TASK TO COMPLETE ▸ Report how many lines in the data include the string "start", and add nothing else.

GIVEN INFORMATION ▸
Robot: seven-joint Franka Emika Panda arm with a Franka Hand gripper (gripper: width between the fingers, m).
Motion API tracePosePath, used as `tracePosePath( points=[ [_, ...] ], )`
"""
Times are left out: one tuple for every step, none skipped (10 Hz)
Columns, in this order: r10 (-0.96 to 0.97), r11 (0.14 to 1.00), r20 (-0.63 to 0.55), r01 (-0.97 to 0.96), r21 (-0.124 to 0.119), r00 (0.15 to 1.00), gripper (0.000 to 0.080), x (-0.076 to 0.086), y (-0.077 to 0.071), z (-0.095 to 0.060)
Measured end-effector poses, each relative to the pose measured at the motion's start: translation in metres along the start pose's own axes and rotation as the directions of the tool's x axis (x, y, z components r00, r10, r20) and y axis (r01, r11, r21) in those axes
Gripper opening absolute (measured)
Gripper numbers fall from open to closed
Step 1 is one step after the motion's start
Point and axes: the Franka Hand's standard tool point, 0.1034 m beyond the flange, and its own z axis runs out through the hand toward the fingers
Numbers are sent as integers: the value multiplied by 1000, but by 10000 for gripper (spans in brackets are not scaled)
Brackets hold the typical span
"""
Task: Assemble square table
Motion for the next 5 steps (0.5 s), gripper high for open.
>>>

RESULT OF THE EXERCISE ▸ 2